Die allermeisten Rechner auf dieser Welt, die bekannten WinDOSen können das ß darstellen, und die kleinen Äpfelchen sowieso.

Das Eingeben des Buchstabens auf nicht-deutschen Tastaturen mag etwas Nachdenken erfordern, aber auch das geht letztlich leicht. Ich kann hier ja auch mit wenigen intuitiven Griffen ein ç eingeben, obwohl es auf meiner deutschen Tastatur keine Taste dafür gibt.

 

Kommentar von Marco Mahlmann, verfaßt am 30.06.2008 um 11.49 Uhr  
Adresse: http://www.sprachforschung.org/index.php?show=thorheiten&id=141#640

Ist das Dummheit oder diese seltsame Sehnsucht nach dem Normalen, dem Nichtauffallen, dem Aufgehen in der Masse?
Das ß ist vielen das Sinnbild des deutschen Sonderweges, eine Extrawurst, die zu braten die preußische Pickelhaube befehle.
Daß der Vorwurf, das ß sei altertümlich, angesichts dessen, daß die Frakturschrift, aus der das ß stammt, mindestens zweitausend Jahre jünger ist als die Antiqua, absurd ist, ficht solche Leute nicht an.
Und immer wieder dieser Unsinn, daß elektronische Datenverarbeitungssysteme mit dem ß Probleme hätten. Warum eigentlich nicht mit den Umlauten? Mit dem skandinavischen ­ø und å?
Probleme mit dem ß haben diejenigen, die beim ß an Deutschtümelei denken. Darüber sollten sie nachdenken, nicht über die Abschaffung des ß.

Im übrigen: Wer von den ß-Gegnern kann schon erklären, was ein ß überhaupt ist?

 

Kommentar von David Weiers, verfaßt am 01.07.2008 um 10.18 Uhr   Mail an
Adresse: http://www.sprachforschung.org/index.php?show=thorheiten&id=141#641

Was den sogenannten Sonderweg angeht, ist mir hier auch schon mal was Interessantes aufgefallen. Schön ist ja gerade diese Widersprüchlichkeit: scheinbar "Bösdeutsches" mit vermeintlich "Gutdeutschem" (besser wohl: "Geradenocherträglichdeutschem") vertreiben zu wollen. Und schon ist man mitten drin im Paragraphenreitertum.
Zu Wilhelms Zeiten konnte es nicht wilhelminischer zugehen...

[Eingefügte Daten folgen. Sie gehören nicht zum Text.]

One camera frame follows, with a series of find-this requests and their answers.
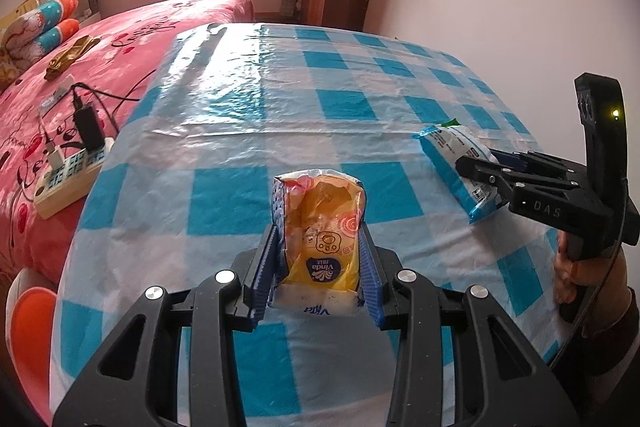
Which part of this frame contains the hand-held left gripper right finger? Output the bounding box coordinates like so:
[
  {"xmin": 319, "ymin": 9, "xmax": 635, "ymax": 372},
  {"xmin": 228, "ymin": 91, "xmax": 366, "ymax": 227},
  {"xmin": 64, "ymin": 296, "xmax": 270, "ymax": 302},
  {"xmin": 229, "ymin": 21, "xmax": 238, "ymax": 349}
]
[{"xmin": 357, "ymin": 223, "xmax": 583, "ymax": 427}]

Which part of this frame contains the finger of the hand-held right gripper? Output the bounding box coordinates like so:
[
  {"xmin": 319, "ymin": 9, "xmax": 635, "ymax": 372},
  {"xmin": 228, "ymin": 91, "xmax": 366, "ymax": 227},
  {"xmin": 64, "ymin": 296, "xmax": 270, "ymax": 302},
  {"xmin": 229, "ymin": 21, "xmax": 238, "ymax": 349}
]
[
  {"xmin": 492, "ymin": 149, "xmax": 588, "ymax": 182},
  {"xmin": 455, "ymin": 155, "xmax": 571, "ymax": 208}
]

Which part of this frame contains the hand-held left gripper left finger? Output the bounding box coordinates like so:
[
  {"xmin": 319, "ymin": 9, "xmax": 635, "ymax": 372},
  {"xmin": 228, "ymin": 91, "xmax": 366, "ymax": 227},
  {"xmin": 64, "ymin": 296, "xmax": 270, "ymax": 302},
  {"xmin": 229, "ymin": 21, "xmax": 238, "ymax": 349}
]
[{"xmin": 51, "ymin": 223, "xmax": 282, "ymax": 427}]

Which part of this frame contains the blue and white tissue pack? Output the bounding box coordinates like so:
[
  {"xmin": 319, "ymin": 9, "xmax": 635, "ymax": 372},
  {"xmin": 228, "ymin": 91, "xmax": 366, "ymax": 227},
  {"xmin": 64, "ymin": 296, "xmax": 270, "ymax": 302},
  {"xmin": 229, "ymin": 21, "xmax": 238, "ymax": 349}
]
[{"xmin": 412, "ymin": 119, "xmax": 508, "ymax": 224}]

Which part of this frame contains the printed small tissue pack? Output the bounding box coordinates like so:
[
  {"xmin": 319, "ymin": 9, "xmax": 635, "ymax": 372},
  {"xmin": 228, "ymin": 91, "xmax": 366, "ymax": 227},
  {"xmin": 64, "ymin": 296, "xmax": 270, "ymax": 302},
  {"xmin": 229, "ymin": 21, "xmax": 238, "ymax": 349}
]
[{"xmin": 270, "ymin": 169, "xmax": 367, "ymax": 317}]

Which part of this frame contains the person's right forearm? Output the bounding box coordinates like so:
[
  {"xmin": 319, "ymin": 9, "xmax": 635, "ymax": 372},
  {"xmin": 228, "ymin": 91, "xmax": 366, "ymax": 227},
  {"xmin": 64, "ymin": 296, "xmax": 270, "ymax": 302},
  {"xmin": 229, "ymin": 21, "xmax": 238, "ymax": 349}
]
[{"xmin": 555, "ymin": 287, "xmax": 640, "ymax": 413}]

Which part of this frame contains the person's right hand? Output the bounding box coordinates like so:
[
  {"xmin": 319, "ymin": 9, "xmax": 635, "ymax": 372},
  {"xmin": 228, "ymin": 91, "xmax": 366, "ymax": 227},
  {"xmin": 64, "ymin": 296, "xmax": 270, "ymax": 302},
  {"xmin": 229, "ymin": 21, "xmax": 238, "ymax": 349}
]
[{"xmin": 551, "ymin": 234, "xmax": 630, "ymax": 308}]

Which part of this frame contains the blue checkered tablecloth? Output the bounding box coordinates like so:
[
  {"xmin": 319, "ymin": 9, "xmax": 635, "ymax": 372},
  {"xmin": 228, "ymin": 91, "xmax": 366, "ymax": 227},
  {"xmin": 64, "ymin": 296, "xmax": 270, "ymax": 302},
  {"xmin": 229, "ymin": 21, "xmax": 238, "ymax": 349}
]
[{"xmin": 47, "ymin": 22, "xmax": 571, "ymax": 427}]

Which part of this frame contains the cream power strip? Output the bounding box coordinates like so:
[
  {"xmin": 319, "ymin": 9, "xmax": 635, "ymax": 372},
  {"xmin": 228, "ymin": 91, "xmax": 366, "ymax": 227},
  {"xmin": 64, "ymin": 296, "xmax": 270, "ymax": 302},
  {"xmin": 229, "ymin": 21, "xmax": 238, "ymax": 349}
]
[{"xmin": 32, "ymin": 138, "xmax": 116, "ymax": 220}]

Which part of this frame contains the black power adapter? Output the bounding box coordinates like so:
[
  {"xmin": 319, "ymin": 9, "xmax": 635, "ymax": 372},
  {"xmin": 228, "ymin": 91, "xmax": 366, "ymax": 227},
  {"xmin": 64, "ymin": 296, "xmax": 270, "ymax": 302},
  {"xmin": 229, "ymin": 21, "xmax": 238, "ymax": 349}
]
[{"xmin": 72, "ymin": 93, "xmax": 106, "ymax": 152}]

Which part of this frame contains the white charger plug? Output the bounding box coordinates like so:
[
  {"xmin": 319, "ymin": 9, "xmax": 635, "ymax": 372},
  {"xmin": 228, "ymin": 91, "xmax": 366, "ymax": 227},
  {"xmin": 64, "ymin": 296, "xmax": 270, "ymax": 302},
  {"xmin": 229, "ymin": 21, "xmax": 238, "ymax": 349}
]
[{"xmin": 42, "ymin": 132, "xmax": 66, "ymax": 172}]

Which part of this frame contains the orange and white plastic chair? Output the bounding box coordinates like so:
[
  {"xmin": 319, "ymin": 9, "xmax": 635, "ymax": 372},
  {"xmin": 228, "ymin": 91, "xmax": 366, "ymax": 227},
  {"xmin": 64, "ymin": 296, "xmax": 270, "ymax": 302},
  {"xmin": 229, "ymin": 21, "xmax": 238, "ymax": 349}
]
[{"xmin": 4, "ymin": 266, "xmax": 60, "ymax": 415}]

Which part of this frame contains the bed with pink sheet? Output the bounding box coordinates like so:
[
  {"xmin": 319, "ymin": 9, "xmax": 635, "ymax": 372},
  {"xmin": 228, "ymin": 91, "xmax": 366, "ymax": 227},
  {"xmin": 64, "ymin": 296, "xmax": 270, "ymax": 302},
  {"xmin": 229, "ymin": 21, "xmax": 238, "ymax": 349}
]
[{"xmin": 0, "ymin": 0, "xmax": 253, "ymax": 288}]

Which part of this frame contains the gold satin cloth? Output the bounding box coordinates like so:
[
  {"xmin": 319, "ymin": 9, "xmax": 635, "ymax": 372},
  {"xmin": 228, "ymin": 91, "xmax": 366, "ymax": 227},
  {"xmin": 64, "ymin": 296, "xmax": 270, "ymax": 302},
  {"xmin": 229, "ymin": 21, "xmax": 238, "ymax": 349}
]
[{"xmin": 44, "ymin": 36, "xmax": 101, "ymax": 80}]

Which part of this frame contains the small teal orange roll pillow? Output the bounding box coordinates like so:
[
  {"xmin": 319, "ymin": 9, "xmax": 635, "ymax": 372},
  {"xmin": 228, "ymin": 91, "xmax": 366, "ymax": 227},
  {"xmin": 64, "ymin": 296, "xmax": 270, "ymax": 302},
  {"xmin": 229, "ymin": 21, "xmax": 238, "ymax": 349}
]
[{"xmin": 35, "ymin": 19, "xmax": 81, "ymax": 52}]

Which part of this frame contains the yellow floral quilt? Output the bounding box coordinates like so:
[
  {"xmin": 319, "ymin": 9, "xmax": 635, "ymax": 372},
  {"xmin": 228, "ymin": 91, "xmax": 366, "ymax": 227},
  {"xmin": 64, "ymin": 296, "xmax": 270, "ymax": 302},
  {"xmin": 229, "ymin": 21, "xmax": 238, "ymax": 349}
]
[{"xmin": 0, "ymin": 47, "xmax": 21, "ymax": 95}]

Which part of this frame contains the large teal orange roll pillow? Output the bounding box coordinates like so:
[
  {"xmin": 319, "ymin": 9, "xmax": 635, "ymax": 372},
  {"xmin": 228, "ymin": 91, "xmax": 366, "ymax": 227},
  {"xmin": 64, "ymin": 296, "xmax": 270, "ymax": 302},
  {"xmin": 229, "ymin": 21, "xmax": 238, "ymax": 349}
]
[{"xmin": 2, "ymin": 0, "xmax": 81, "ymax": 48}]

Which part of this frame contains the yellow cardboard box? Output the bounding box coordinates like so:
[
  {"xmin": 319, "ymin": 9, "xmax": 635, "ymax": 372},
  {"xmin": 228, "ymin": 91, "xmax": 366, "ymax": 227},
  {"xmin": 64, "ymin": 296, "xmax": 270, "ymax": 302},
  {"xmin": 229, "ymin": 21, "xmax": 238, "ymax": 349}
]
[{"xmin": 0, "ymin": 0, "xmax": 41, "ymax": 30}]

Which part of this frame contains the black adapter cable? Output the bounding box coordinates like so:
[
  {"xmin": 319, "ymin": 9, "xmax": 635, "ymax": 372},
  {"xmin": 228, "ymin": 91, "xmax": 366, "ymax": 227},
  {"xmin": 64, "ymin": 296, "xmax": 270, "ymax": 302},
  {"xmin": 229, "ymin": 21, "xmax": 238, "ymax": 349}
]
[{"xmin": 75, "ymin": 69, "xmax": 166, "ymax": 132}]

Und ich würde sagen, die Sehnsucht nach um jeden Preis zu gewinnendem Identitätsverlust gepaart mit aus Dummheit geborener Falschheit ist hier der Grund, warum die Muttersprache so genüßlich malträtiert wird.

 

Kommentar von Heiko Burger, verfaßt am 03.07.2008 um 09.27 Uhr  
Adresse: http://www.sprachforschung.org/index.php?show=thorheiten&id=141#642

Sollten wir nicht Schlußmachen
mit der Doppel-ss Schreibung am Schluß?
Wie lernten wir es in der Schule?
SS am Schluß bringt Verdruß!
Deshalb muß das ß bleiben!!!

 

Kommentar von Jan-Martin Wagner, verfaßt am 03.07.2008 um 13.29 Uhr  
Adresse: http://www.sprachforschung.org/index.php?show=thorheiten&id=141#643

M. Mahlmann (#640): "Im übrigen: Wer von den ß-Gegnern kann schon erklären, was ein ß überhaupt ist?"

Antworten dazu finden sich im Forum, Bereich "Sprachwissenschaft", Themenstrang "Schriftgeschichte II: s-Laut-Schreibungen oder Die Sache mit dem 'Eszett'" (www.sprachforschung.org/forum/show_comments.php?topic_id=104).